The world that we live in increasingly appears to be a chaotic, broken place where nothing makes sense. Our traditional notions of cause-and-effect seem to have been smashed to bits. And even if the world has always been a cauldron of chaos to some extent, we now have super-computers in our pockets that allow us to monitor the chaos on a minute-by-minute basis. The world is a rapidly spinning gyre and we just want something to hold onto.
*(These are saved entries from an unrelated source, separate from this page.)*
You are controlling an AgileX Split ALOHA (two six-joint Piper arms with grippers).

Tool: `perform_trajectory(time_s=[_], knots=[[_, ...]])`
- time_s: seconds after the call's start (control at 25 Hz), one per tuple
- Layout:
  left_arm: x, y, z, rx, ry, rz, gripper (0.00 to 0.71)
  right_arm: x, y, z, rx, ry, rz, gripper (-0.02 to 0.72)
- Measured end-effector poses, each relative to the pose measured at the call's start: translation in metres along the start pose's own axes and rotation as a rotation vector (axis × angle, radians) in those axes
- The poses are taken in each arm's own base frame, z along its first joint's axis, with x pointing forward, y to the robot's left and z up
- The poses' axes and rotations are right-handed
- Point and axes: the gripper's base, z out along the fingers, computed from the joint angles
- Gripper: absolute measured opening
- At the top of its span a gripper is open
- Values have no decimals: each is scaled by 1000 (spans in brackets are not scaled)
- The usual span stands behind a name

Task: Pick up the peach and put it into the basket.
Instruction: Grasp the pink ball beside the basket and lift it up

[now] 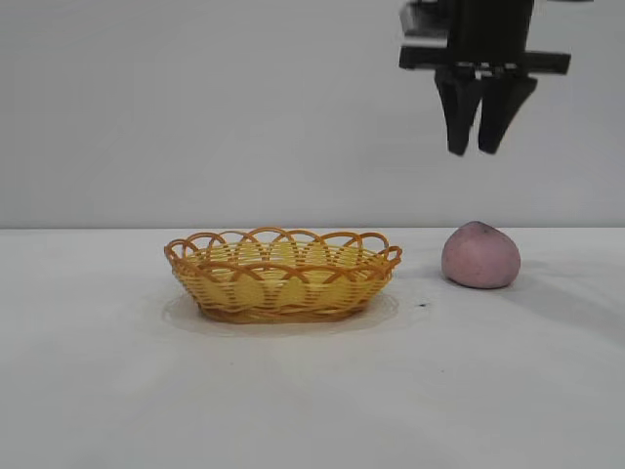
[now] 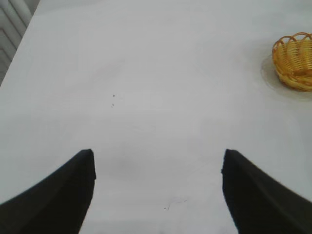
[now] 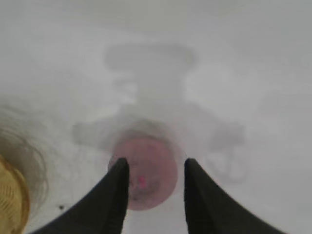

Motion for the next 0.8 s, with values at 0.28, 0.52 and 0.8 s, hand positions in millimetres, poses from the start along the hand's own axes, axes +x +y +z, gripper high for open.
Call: perform_trajectory(time_s=[0.28,0.52,0.8], knots=[[0,0,0,0,0,0,483,4,-1,60,-18,135,10,87],[0,0,0,0,0,0,259,3,39,2,-3,7,-91,0],[0,0,0,0,0,0,84,23,137,-49,-68,-78,-298,0]])
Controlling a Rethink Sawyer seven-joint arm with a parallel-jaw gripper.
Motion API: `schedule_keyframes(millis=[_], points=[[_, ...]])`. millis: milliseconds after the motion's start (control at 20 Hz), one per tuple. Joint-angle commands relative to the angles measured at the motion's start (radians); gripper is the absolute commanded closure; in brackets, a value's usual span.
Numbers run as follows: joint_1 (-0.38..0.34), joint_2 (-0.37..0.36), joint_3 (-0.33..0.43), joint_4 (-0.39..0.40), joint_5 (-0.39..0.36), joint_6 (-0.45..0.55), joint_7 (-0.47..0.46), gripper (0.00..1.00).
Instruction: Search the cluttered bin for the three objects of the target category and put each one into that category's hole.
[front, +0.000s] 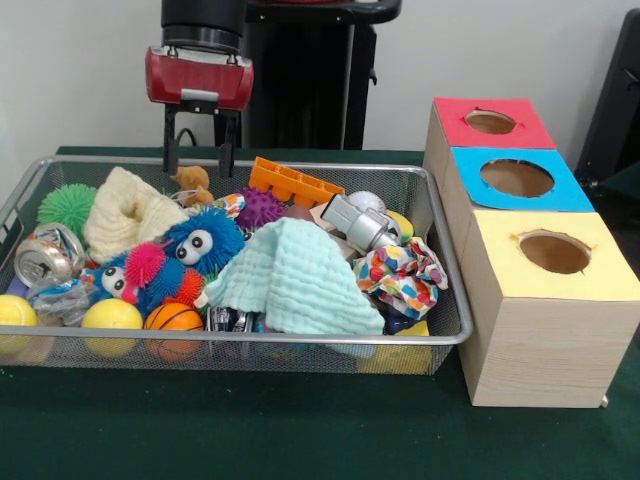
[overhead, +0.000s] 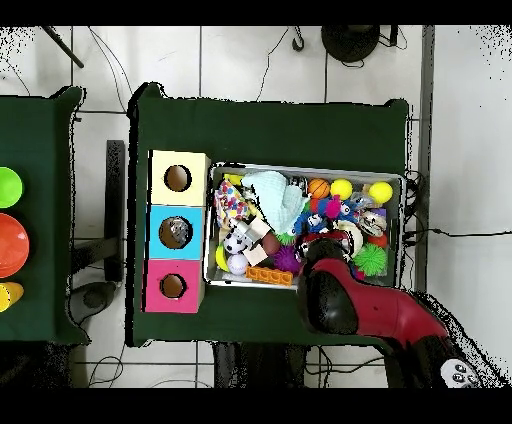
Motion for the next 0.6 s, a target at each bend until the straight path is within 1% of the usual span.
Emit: schedule_keyframes(millis=[50, 100, 250, 450, 550, 600], points=[[-0.038, -0.070, 0.096, 0.009, 0.050, 0.181, 0.135, 0.00], [-0.034, -0.069, 0.090, -0.002, 0.049, 0.183, 0.131, 0.00], [-0.054, -0.045, 0.104, -0.050, 0.047, 0.208, 0.105, 0.00], [-0.048, -0.010, 0.089, -0.120, 0.053, 0.215, 0.100, 0.00], [-0.034, 0.019, 0.067, -0.156, 0.067, 0.213, 0.114, 0.00], [-0.015, 0.042, 0.036, -0.170, 0.097, 0.215, 0.145, 0.00]])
This is where the playoff percentages come into play. We desperately need and want to know what should happen. The idea that anything can happen, while supposedly central to the joy of sports, is fraught and hard to wrap our heads around, so we pretend that it is simply not true. We see Tarik Skubal on the mound against the Guardians and say okay, there’s one they’ll finally lose, here’s the Sox’ chance to increase their lead. We see Kyle Harrison on the mound in front of a lineup that features Masataka Yoshida hitting cleanup and we say okay, we’re definitely not winning this one, so the lead is effectively gone already. Then the baseball gods laugh in our face.
Sports, remember, are not supposed to provide certainty. Quite the opposite, in fact. Watching a baseball game is supposed to be fun precisely because we don’t know what’s going to happen, while understanding that anything can. In sports, it doesn’t matter what “should have happened,” all that matters is what actually does.
There are six games left in the Major League Baseball season. We know that the Red Sox, Tigers, and Astros are closer to securing a playoff spot than the Guardians. We also know that those three teams will actually have to win some baseball games to do that. Those games are supposed to be the fun part, and any probabilities attached to them are pointless once the first pitch is thrown.
Watch the games, have fun, and forget about the numbers. The word is scary and chaotic, but the type of chaos that baseball provides is the good kind. Embrace it.